Die "glorreiche EU" bröckelt - Banksy meldet sich zurück
Der international bekannte Graffiti-Künstler Banksy hat sich mit einem neuen Streetart-Werk in der britischen Hafenstadt Dover zurückgemeldet. Die EU, die Befürworter als große Errungenschaft für Frieden und Fortschritt preisen, stellt er darin als angekratzt dar. Auf der einst unversehrten, strahlend blauen Flagge sind Risse zu sehen, einer der gelben Sterne bröckelt. Ein Handwerker arbeitet daran, ihn zu entfernen. Nach dem Brexit gehört er dort nicht mehr hin.
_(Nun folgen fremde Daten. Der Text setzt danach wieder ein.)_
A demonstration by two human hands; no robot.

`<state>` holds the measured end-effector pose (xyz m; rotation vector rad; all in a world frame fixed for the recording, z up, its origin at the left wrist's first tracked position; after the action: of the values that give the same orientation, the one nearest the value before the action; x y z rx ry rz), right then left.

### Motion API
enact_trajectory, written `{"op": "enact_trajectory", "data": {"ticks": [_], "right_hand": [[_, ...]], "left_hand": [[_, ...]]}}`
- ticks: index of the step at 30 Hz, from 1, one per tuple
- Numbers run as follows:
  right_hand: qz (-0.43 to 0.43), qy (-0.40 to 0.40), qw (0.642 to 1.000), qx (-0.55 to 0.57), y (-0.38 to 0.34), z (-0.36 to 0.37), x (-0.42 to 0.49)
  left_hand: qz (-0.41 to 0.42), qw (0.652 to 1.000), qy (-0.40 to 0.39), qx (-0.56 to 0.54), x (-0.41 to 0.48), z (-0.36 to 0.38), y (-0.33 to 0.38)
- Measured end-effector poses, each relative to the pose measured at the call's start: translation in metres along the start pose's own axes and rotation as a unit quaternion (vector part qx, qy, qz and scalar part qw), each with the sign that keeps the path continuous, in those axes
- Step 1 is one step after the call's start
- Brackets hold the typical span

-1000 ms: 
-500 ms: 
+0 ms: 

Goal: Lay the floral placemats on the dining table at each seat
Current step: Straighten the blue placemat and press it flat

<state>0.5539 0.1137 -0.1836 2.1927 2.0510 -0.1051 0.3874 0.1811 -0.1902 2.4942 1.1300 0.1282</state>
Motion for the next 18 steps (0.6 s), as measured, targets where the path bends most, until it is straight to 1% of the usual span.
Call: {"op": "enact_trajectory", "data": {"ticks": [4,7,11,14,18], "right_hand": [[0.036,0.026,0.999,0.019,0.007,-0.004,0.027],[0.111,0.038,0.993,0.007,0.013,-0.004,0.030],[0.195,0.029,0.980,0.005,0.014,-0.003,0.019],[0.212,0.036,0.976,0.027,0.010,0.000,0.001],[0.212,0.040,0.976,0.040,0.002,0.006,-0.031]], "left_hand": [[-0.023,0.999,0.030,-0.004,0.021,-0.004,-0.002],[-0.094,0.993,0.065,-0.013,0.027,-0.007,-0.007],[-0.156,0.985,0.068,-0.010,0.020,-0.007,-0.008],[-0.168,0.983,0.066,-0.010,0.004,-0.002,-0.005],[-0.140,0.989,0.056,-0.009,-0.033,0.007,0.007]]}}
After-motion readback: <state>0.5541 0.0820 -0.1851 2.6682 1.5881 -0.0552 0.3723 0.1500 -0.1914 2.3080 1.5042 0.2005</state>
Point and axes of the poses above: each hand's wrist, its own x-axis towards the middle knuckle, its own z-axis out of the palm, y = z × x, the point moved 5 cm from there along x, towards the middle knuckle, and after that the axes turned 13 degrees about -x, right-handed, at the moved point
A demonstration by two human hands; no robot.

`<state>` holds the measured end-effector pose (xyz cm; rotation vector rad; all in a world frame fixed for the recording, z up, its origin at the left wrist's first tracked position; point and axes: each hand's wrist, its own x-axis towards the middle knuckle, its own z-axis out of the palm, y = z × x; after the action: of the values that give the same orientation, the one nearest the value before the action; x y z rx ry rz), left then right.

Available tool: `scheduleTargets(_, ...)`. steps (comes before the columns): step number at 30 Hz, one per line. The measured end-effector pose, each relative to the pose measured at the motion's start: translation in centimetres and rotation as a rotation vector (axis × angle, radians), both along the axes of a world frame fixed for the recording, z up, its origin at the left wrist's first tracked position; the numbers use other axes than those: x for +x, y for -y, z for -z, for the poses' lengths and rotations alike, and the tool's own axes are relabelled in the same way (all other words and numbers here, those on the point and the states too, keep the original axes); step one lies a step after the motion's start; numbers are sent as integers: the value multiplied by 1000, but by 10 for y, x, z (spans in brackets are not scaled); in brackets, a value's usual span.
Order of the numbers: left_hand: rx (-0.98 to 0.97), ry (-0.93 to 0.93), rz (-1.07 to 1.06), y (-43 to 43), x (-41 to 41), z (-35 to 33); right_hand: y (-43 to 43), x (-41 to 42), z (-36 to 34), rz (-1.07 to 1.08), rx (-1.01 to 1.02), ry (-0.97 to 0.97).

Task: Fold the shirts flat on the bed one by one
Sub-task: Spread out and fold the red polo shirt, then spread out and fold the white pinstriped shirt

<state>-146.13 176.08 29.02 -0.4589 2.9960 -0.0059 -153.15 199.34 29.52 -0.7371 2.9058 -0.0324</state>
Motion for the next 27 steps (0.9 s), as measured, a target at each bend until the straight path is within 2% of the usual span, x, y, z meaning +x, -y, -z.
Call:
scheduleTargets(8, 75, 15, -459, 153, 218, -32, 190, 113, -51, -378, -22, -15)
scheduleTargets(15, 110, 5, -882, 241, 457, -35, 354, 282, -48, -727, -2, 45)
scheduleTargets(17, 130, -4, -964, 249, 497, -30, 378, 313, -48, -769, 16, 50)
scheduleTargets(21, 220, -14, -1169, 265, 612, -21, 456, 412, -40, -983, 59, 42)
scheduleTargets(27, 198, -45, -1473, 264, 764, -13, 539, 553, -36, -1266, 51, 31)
Die Staatengemeinschaft der europäischen Staaten ist unbestreitbar ein Fortschritt, stellt man die Situation der letzten 60 Jahre in Europa jener vor 100 oder noch vor 70 Jahrem gegenüber, als Millionen Menschen in den Weltkriegen starben. Aber mit Europa assoziieren viele mittlerweile eben auch die EU und den Beamtenapparat in Brüssel. Bürger hegen Argwohn ob der fordernden und konfrontativen Außenpolitik gegenüber Nachbarländern der EU und ob der Tendenz Brüssels, immer mehr Agenden an sich zu ziehen. "Eurokraten" und "Sparmaßnahmen" sind heute gängige Begriffe. Im Süden dieser glorreichen EU sieht man diese Errungenschaften etwas nüchterner. Hohe Arbeitslosenquoten und Spardiktate der Troika machen den Bürgern das Leben schwer. Den Briten war der Apparat in Brüssel offenbar zu anmaßend. Sie erklärten per Referendum den Austritt aus der Staatengemeinschaft.